General characteristics
- Displacement: 4,525 t (4,454 long tons) (standard); 9,000 t (8,900 long tons) (full load);
- Length: 392 ft (119 m)
- Beam: 50 ft 9 in (15.47 m)
- Draft: 25 ft 4 in (7.72 m)
- Propulsion: coal fired boilers, engine type unknown, single propeller
- Speed: 11 kn (13 mph; 20 km/h)
- Complement: 145
- Armament: 4 × 3 in (76 mm)/23 caliber guns

= USS Houston (AK-1) =

Cargo ship of the United States Navy

USS Houston (AK-1) was a cargo ship that was acquired by the U.S. Navy for service in World War I. During World War II, she served as a commercial cargo ship under charter to the United States Lines by the War Shipping Administration.
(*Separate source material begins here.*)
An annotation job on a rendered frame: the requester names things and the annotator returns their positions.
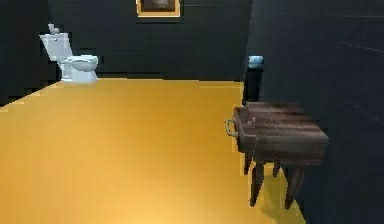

==Acquiring a scuttled German freighter==
The first Navy ship to be named Houston, AK-1 was the former German freighter SS Liebenfels, built by Bremer Vulcan, Vegesack, Germany, in 1903. Operated by the Hansa Line, she arrived at Charleston, South Carolina, in August 1914, and remained there until 1 February 1917, when her German crew scuttled her. Finding her sunk and abandoned, U.S. authorities set about to raise the ship and took her to Charleston Navy Yard for refitting on 20 March 1917. She was commissioned as Houston (AK-1) on 3 July 1917.

==World War I North Atlantic operations==
Assigned to the transport service, Houston departed Charleston 11 July 1917, loaded coal and oil at Hampton Roads, and joined a convoy sailing from New York on 7 August 1917. She arrived at Brest on 25 August and subsequently made four voyages to and from New York transporting radio equipment, trucks, airplanes, and general supplies. Returning to New York on 18 November 1918, the ship was assigned to the Naval Overseas Transportation Service, and made four more voyages between the East and West coasts of the United States, departing on the first of these 15 December 1918 from New York. Until her return to New York 14 April 1921 Houston carried coal, ordnance, lumber, and general supplies between the coasts in support of the Navy's two-ocean operations.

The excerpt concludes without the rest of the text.